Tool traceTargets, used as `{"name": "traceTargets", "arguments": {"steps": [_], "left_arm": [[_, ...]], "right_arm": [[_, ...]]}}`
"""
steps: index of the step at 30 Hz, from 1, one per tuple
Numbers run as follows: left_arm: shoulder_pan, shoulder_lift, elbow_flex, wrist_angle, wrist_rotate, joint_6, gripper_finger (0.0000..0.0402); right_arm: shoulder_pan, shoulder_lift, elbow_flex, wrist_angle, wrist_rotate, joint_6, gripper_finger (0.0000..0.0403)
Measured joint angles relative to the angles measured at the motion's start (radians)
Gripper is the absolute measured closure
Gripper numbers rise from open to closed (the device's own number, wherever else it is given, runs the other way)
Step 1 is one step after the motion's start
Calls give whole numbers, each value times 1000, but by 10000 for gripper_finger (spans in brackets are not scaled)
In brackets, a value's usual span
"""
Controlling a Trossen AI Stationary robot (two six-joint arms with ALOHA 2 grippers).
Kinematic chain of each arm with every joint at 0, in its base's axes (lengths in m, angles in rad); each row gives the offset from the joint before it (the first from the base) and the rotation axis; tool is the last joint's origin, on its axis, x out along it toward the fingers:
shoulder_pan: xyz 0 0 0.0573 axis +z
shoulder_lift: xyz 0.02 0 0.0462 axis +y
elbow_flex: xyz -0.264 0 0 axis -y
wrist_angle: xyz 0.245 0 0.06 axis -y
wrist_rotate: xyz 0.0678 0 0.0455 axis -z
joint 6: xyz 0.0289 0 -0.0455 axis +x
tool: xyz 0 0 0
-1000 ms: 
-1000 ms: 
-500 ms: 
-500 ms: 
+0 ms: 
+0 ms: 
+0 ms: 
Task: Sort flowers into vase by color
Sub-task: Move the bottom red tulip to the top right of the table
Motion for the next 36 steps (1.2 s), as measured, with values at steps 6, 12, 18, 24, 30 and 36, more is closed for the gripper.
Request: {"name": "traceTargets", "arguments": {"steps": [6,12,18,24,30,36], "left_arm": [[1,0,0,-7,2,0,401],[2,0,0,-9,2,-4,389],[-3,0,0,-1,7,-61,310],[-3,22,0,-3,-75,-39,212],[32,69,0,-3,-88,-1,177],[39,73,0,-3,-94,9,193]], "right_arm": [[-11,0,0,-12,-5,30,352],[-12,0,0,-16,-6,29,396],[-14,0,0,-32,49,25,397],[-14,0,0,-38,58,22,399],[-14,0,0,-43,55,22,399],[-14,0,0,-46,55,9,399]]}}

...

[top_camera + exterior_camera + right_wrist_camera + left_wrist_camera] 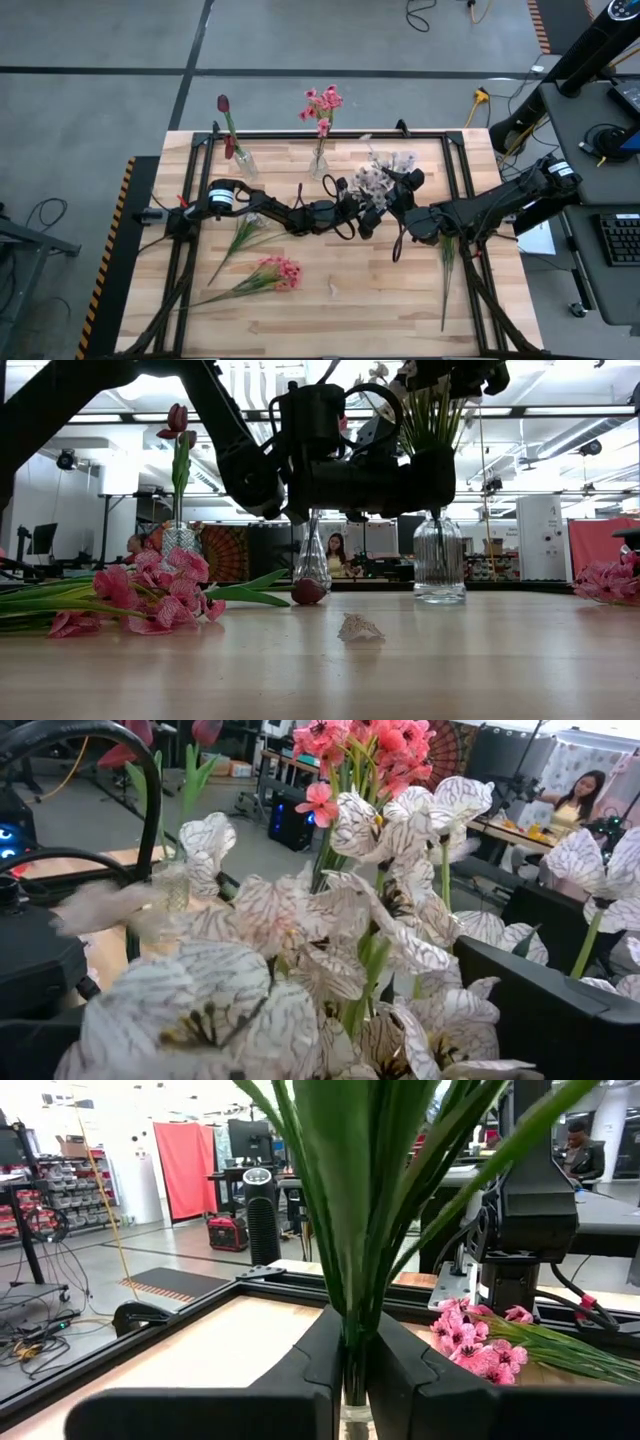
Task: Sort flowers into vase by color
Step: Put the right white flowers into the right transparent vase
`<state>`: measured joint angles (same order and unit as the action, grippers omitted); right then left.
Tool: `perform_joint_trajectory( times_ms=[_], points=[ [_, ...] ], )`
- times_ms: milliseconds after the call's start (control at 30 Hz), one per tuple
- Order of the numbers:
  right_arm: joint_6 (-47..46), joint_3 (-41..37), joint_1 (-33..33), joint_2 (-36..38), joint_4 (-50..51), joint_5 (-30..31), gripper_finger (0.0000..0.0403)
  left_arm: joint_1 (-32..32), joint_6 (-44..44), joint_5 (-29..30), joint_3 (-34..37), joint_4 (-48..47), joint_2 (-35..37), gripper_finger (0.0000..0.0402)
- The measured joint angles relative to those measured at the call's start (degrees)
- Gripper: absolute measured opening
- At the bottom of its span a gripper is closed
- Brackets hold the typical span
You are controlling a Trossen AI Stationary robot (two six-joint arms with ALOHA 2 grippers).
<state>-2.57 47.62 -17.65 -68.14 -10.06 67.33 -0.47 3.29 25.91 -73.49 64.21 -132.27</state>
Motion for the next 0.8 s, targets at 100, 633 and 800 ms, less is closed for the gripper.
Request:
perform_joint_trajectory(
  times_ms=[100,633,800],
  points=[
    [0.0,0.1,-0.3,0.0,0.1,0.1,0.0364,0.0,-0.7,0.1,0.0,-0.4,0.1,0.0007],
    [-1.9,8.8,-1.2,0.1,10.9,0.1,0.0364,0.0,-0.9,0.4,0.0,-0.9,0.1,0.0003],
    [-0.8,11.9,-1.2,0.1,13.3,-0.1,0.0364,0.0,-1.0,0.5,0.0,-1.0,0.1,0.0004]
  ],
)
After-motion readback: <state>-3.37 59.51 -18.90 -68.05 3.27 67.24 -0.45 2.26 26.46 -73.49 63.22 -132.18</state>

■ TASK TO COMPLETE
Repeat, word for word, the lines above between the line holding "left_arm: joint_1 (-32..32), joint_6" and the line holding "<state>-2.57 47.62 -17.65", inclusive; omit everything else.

■ TASK OUTPUT
  left_arm: joint_1 (-32..32), joint_6 (-44..44), joint_5 (-29..30), joint_3 (-34..37), joint_4 (-48..47), joint_2 (-35..37), gripper_finger (0.0000..0.0402)
- The measured joint angles relative to those measured at the call's start (degrees)
- Gripper: absolute measured opening
- At the bottom of its span a gripper is closed
- Brackets hold the typical span
You are controlling a Trossen AI Stationary robot (two six-joint arms with ALOHA 2 grippers).
<state>-2.57 47.62 -17.65 -68.14 -10.06 67.33 -0.47 3.29 25.91 -73.49 64.21 -132.27</state>

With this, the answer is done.